EXERCISE OBJECTIVE: Make an exact copy of the entries below and leave any picture out of it.
BEGIN AVAILABLE RECORDS
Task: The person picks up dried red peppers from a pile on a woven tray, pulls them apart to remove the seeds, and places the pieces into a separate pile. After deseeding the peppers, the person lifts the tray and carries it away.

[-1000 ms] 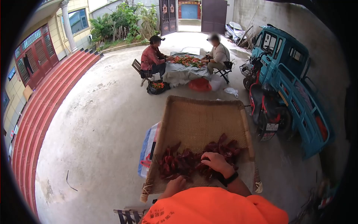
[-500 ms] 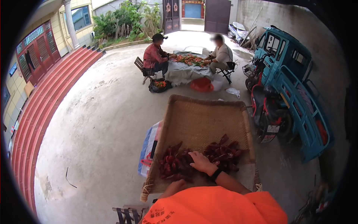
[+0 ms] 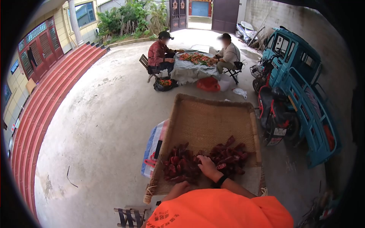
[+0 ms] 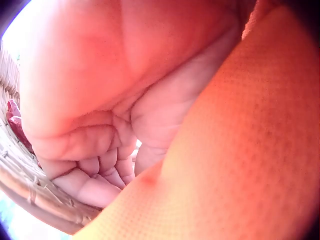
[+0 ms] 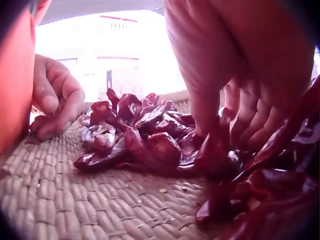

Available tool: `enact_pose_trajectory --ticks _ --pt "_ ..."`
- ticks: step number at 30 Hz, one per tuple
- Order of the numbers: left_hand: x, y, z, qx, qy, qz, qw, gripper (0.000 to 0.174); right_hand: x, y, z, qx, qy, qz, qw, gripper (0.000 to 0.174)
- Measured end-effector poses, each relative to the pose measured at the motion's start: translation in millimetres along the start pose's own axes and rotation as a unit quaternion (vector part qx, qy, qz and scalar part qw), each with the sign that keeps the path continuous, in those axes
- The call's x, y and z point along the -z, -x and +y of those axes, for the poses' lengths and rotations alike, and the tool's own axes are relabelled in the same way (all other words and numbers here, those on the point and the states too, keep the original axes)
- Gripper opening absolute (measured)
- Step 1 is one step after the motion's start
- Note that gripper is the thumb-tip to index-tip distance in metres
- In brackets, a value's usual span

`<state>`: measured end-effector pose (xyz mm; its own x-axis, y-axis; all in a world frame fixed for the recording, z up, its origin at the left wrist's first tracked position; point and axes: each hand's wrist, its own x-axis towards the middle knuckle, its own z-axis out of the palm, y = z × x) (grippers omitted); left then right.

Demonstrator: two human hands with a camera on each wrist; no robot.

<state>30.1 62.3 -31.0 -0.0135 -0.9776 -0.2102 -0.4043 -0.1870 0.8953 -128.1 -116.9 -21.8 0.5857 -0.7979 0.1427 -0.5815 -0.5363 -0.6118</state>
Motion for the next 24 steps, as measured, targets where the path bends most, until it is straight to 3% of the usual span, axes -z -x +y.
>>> enact_pose_trajectory --ticks 3,6,9,12,15,16,19,24 --pt "1.9 -0.2 7.4 0.013 -0.01 -0.006 1.0 0.022 6.6 6.5 10.7 -0.079 -0.029 -0.071 0.994 0.032" --pt "1.4 -1.2 7.3 0.022 -0.024 -0.01 0.999 0.023 8.5 9.9 10.3 -0.095 -0.057 -0.063 0.992 0.031" --pt "-0.1 -1.2 9.4 0.026 -0.009 0.017 0.999 0.026 20.3 11.6 2.8 -0.053 -0.1 -0.017 0.993 0.028" --pt "-3.7 -0.4 16.8 0.024 0.024 0.087 0.996 0.032 50.4 7.0 -27.4 -0.058 -0.159 -0.164 0.972 0.024" --pt "-3.9 -5.6 23.4 -0.001 0.05 0.132 0.99 0.042 36.7 16.2 -42.1 0.022 -0.299 -0.219 0.928 0.02" --pt "-9.2 -9.9 12.9 -0.029 0.075 0.14 0.987 0.045 26.0 18.2 -41.3 0.109 -0.276 -0.204 0.933 0.019" --pt "-11.1 -16.3 -0.5 -0.078 0.091 0.119 0.986 0.047 26.0 21.1 -50.1 0.032 -0.418 -0.319 0.85 0.02" --pt "-13.7 -7.6 7.0 -0.024 0.047 0.131 0.99 0.036 28.7 20.9 -57.0 0.1 -0.279 -0.282 0.912 0.021"
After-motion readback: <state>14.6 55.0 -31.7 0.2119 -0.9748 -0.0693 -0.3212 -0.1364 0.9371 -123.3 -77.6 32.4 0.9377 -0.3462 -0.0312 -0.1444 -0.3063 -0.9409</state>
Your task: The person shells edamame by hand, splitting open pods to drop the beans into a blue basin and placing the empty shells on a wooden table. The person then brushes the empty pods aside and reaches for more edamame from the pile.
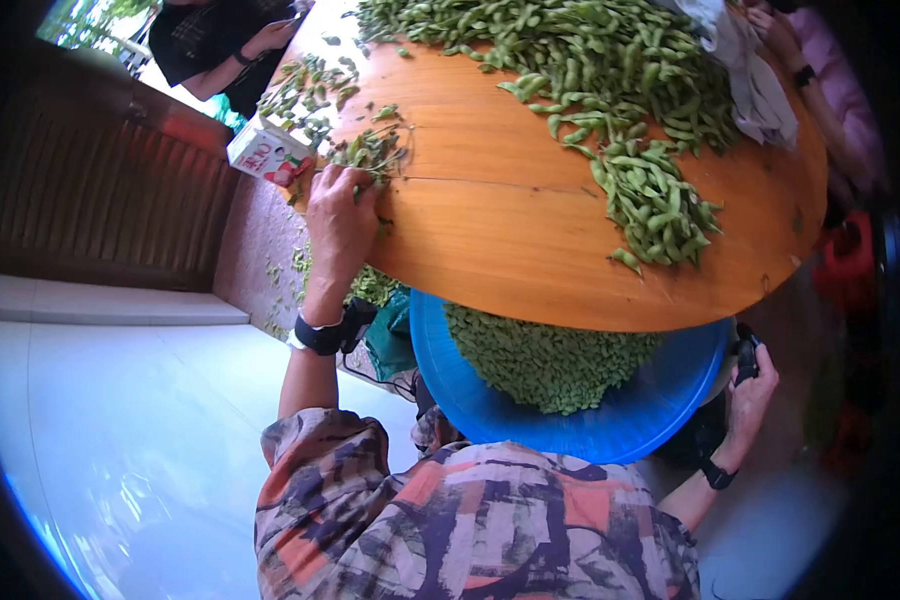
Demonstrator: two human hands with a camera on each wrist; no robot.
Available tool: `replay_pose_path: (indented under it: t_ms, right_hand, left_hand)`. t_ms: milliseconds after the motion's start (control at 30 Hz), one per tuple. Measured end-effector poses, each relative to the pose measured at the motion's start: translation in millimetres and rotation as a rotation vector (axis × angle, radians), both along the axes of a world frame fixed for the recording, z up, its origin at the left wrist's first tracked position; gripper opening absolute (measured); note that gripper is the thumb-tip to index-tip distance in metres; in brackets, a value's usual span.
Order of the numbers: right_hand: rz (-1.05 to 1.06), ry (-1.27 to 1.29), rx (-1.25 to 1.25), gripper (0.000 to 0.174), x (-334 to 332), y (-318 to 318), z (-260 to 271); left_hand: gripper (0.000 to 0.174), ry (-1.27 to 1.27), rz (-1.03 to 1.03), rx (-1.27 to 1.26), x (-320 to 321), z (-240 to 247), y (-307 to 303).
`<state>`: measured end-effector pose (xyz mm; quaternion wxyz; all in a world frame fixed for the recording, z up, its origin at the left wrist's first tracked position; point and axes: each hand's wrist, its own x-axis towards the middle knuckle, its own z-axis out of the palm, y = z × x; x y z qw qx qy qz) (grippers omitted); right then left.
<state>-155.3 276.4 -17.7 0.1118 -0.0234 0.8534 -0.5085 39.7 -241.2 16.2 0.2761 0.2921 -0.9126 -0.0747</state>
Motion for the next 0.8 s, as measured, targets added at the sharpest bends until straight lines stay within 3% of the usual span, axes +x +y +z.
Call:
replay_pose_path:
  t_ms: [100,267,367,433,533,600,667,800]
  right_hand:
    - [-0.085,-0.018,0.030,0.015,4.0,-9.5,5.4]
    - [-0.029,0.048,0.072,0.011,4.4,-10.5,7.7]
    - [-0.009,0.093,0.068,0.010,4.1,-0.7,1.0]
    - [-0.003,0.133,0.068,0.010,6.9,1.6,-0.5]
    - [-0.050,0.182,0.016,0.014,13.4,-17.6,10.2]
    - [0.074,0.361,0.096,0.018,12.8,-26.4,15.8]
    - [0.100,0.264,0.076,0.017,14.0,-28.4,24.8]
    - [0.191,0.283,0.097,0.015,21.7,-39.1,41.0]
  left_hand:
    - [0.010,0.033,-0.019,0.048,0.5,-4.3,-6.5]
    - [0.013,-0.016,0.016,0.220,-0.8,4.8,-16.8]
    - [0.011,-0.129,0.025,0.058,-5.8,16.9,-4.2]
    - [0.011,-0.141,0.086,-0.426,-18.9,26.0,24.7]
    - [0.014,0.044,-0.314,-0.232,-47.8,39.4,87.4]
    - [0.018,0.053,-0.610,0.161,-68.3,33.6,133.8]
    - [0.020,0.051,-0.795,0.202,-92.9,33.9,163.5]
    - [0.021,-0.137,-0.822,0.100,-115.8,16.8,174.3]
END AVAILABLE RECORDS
OUTPUT OF THE EXERCISE:
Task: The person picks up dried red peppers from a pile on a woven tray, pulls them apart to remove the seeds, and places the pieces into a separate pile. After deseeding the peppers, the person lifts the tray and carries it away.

[-1000 ms] 
[-500 ms] 
[+0 ms] 
[+0 ms] 
[+0 ms] 

Available tool: `enact_pose_trajectory --ticks _ --pt "_ ..."`
- ticks: step number at 30 Hz, one per tuple
- Order of the numbers: left_hand: x, y, z, qx, qy, qz, qw, gripper (0.000 to 0.174); right_hand: x, y, z, qx, qy, qz, qw, gripper (0.000 to 0.174)
- Measured end-effector poses, each relative to the pose measured at the motion's start: translation in millimetres along the start pose's own axes and rotation as a unit quaternion (vector part qx, qy, qz and scalar part qw), each with the sign that keeps the path continuous, in those axes
- The call's x, y and z point along the -z, -x and +y of those axes, for the poses' lengths and rotations alike, and the tool's own axes are relabelled in the same way (all other words and numbers here, those on the point and the states too, keep the original axes)
- Gripper opening absolute (measured)
- Step 1 is one step after the motion's start
- Note that gripper is the thumb-tip to index-tip distance in metres
- In brackets, a value's usual span

`<state>`: measured end-effector pose (xyz mm; its own x-axis, y-axis; all in a world frame fixed for the recording, z up, its origin at the left wrist's first tracked position; point and axes: each hand's wrist, its own x-axis towards the middle knuckle, its own z-axis out of the palm, y = z × x) (grippers omitted); left then right.

Demonstrator: two human hands with a camera on each wrist; no robot.

<state>30.1 62.3 -31.0 -0.0135 -0.9776 -0.2102 -0.4043 -0.1870 0.8953 -128.1 -116.9 -21.8 0.5857 -0.7979 0.1427 -0.5815 -0.5363 -0.6118</state>
Motion for the next 24 steps, as measured, targets where the path bends most, until it is straight to 3% of the usual span, axes -z -x +y.
>>> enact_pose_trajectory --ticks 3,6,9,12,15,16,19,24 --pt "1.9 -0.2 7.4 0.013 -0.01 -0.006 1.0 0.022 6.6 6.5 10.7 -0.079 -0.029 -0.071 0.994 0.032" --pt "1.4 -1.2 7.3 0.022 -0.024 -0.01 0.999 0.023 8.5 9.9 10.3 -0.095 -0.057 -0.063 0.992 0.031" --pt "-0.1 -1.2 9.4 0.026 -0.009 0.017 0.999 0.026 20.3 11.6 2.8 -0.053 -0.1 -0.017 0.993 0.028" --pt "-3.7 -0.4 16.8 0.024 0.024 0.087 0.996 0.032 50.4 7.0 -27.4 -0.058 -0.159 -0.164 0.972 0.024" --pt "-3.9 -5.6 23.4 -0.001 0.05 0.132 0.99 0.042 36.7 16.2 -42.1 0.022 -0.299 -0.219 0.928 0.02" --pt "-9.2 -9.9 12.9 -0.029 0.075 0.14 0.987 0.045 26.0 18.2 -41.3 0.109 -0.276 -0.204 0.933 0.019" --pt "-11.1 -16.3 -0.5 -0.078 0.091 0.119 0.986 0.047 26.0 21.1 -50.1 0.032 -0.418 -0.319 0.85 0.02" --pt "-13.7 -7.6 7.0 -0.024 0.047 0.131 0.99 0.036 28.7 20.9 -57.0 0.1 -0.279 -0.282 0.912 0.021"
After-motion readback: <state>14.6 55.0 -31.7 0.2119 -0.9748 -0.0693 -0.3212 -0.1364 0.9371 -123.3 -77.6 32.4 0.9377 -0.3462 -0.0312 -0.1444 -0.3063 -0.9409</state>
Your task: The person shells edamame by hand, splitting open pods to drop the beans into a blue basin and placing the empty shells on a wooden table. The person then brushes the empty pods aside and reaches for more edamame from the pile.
Demonstrator: two human hands with a camera on each wrist; no robot.
Available tool: `replay_pose_path: (indented under it: t_ms, right_hand, left_hand)`. t_ms: milliseconds after the motion's start (control at 30 Hz), one per tuple. Measured end-effector poses, each relative to the pose measured at the motion's start: translation in millimetres and rotation as a rotation vector (axis × angle, radians), both along the axes of a world frame fixed for the recording, z up, its origin at the left wrist's first tracked position; gripper opening absolute (measured); note that gripper is the thumb-tip to index-tip distance in metres; in brackets, a value's usual span.
Order of the numbers: right_hand: rz (-1.05 to 1.06), ry (-1.27 to 1.29), rx (-1.25 to 1.25), gripper (0.000 to 0.174), x (-334 to 332), y (-318 to 318), z (-260 to 271); left_hand: gripper (0.000 to 0.174), ry (-1.27 to 1.27), rz (-1.03 to 1.03), rx (-1.27 to 1.26), x (-320 to 321), z (-240 to 247), y (-307 to 303).
`<state>`: measured end-effector pose (xyz mm; quaternion wxyz; all in a world frame fixed for the recording, z up, its origin at the left wrist's first tracked position; point and axes: each hand's wrist, its own x-axis towards the middle knuckle, its own z-axis out of the palm, y = z × x; x y z qw qx qy qz) (grippers omitted); right then left.
<state>-155.3 276.4 -17.7 0.1118 -0.0234 0.8534 -0.5085 39.7 -241.2 16.2 0.2761 0.2921 -0.9126 -0.0747</state>
Motion for the next 0.8 s, as measured, targets added at the sharpest bends until straight lines stay within 3% of the usual span, axes +x +y +z.
Call:
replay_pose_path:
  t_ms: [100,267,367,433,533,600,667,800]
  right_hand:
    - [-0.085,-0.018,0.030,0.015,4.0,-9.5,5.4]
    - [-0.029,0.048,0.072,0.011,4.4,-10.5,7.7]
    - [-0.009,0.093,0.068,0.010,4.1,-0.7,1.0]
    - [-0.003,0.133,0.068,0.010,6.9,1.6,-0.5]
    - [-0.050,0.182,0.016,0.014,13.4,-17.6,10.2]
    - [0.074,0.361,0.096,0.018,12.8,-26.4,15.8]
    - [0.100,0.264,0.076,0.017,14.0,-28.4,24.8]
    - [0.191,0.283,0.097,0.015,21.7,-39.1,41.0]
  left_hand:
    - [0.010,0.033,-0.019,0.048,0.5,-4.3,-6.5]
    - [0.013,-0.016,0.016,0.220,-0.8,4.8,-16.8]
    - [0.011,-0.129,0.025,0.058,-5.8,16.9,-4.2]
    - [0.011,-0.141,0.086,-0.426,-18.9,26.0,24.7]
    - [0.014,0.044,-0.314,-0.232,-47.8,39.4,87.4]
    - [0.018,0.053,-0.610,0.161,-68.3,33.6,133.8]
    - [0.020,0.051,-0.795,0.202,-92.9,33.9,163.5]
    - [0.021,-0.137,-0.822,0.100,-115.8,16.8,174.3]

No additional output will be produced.